## EXERCISE
Your answer must be a word-for-word copy of the listing below, minus its pictures.

## SOURCE DATA
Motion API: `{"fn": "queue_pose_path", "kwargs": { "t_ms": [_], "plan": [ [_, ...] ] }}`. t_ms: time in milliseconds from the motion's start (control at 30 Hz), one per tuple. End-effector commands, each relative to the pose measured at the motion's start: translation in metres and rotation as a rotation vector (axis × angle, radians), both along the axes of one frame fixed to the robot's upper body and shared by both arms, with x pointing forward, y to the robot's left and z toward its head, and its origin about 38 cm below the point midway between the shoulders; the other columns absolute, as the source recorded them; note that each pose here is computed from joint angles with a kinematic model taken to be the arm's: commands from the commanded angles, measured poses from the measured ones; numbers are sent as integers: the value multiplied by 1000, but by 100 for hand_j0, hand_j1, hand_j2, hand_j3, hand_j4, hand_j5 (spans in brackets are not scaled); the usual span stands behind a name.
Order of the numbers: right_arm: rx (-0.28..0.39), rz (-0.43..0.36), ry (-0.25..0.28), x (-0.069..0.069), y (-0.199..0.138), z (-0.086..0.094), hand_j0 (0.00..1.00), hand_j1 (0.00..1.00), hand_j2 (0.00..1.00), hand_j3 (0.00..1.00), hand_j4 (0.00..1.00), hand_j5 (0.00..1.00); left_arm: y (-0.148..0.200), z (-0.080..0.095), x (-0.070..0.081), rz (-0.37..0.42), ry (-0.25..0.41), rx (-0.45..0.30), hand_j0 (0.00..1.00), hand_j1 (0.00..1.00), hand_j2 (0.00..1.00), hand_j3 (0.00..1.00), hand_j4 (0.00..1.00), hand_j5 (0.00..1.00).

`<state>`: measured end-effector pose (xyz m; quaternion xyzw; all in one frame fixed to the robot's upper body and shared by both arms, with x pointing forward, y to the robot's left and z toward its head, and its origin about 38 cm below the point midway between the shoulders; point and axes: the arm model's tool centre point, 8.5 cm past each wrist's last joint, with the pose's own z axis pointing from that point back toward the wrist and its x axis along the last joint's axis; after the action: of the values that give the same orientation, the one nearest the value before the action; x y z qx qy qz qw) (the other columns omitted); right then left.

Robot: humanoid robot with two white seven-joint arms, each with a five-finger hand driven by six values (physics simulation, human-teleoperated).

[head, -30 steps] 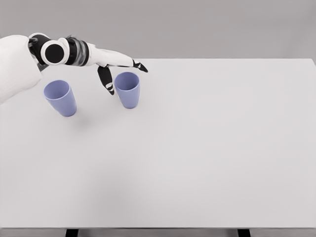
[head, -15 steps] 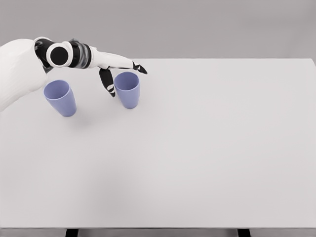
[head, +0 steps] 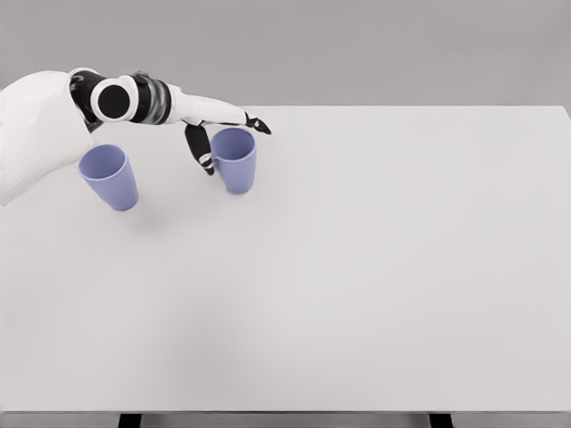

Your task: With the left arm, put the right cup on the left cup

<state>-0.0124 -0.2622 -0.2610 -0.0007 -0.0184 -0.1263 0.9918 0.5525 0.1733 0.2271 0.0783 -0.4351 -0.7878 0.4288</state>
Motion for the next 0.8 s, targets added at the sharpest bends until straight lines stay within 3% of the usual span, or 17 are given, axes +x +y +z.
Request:
{"fn": "queue_pose_path", "kwargs": {
  "t_ms": [0, 200, 433, 767],
  "plan": [
    [0, 0, 1, -1, 0, 0, 100, 100, 100, 100, 100, 100, -1, 0, 0, -1, 1, -4, 100, 100, 100, 100, 100, 100],
    [0, 0, 1, -1, 0, 0, 100, 100, 100, 100, 100, 100, -3, 2, -1, -8, -3, -7, 98, 98, 98, 98, 98, 98],
    [0, 0, 0, 0, 0, 0, 100, 100, 100, 100, 100, 100, -9, 5, -5, -32, -5, -18, 79, 79, 79, 79, 79, 79],
    [0, 0, 0, 0, 0, 0, 100, 100, 100, 100, 100, 100, -4, 6, -4, -23, -6, -17, 69, 69, 69, 69, 69, 69]
  ]
}}
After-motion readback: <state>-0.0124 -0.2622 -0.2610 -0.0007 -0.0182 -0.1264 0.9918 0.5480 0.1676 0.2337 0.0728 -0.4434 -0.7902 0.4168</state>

## SOLVED EXERCISE
Motion API: `{"fn": "queue_pose_path", "kwargs": { "t_ms": [_], "plan": [ [_, ...] ] }}`. t_ms: time in milliseconds from the motion's start (control at 30 Hz), one per tuple. End-effector commands, each relative to the pose measured at the motion's start: translation in metres and rotation as a rotation vector (axis × angle, radians), both along the axes of one frame fixed to the robot's upper body and shared by both arms, with x pointing forward, y to the robot's left and z toward its head, and its origin about 38 cm below the point midway between the shoulders; the other columns absolute, as the source recorded them; note that each pose here is computed from joint angles with a kinematic model taken to be the arm's: commands from the commanded angles, measured poses from the measured ones; numbers are sent as integers: the value multiplied by 1000, but by 100 for hand_j0, hand_j1, hand_j2, hand_j3, hand_j4, hand_j5 (spans in brackets are not scaled); the usual span stands behind a name.
Order of the numbers: right_arm: rx (-0.28..0.39), rz (-0.43..0.36), ry (-0.25..0.28), x (-0.069..0.069), y (-0.199..0.138), z (-0.086..0.094), hand_j0 (0.00..1.00), hand_j1 (0.00..1.00), hand_j2 (0.00..1.00), hand_j3 (0.00..1.00), hand_j4 (0.00..1.00), hand_j5 (0.00..1.00); left_arm: y (-0.148..0.200), z (-0.080..0.095), x (-0.070..0.081), rz (-0.37..0.42), ry (-0.25..0.41), rx (-0.45..0.30), hand_j0 (0.00..1.00), hand_j1 (0.00..1.00), hand_j2 (0.00..1.00), hand_j3 (0.00..1.00), hand_j4 (0.00..1.00), hand_j5 (0.00..1.00).

`<state>`: measured end-effector pose (xyz m; quaternion xyzw; all in one frame fixed to the robot's upper body and shared by both arms, with x pointing forward, y to the robot's left and z toward its head, and its origin about 38 cm below the point midway between the shoulders; point and axes: the arm model's tool centre point, 8.5 cm past each wrist's last joint, with the pose's own z axis pointing from that point back toward the wrist and its x axis along the last joint's axis; after the action: of the values that give the same orientation, the one nearest the value before the action; x y z qx qy qz qw) (the other columns omitted); right then left.

Robot: humanoid robot with two white seven-joint arms, each with a five-finger hand driven by six values (physics simulation, human-teleoperated).

[head, -30 steps] 
[head, -15 steps] 
[head, +0 steps] 

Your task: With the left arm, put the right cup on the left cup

<state>-0.0124 -0.2622 -0.2610 -0.0007 -0.0184 -0.1263 0.9918 0.5525 0.1733 0.2271 0.0783 -0.4351 -0.7878 0.4288</state>
Motion for the next 0.8 s, targets added at the sharpest bends until straight lines stay within 3% of the usual span, or 17 are given, axes +x +y +z.
Request:
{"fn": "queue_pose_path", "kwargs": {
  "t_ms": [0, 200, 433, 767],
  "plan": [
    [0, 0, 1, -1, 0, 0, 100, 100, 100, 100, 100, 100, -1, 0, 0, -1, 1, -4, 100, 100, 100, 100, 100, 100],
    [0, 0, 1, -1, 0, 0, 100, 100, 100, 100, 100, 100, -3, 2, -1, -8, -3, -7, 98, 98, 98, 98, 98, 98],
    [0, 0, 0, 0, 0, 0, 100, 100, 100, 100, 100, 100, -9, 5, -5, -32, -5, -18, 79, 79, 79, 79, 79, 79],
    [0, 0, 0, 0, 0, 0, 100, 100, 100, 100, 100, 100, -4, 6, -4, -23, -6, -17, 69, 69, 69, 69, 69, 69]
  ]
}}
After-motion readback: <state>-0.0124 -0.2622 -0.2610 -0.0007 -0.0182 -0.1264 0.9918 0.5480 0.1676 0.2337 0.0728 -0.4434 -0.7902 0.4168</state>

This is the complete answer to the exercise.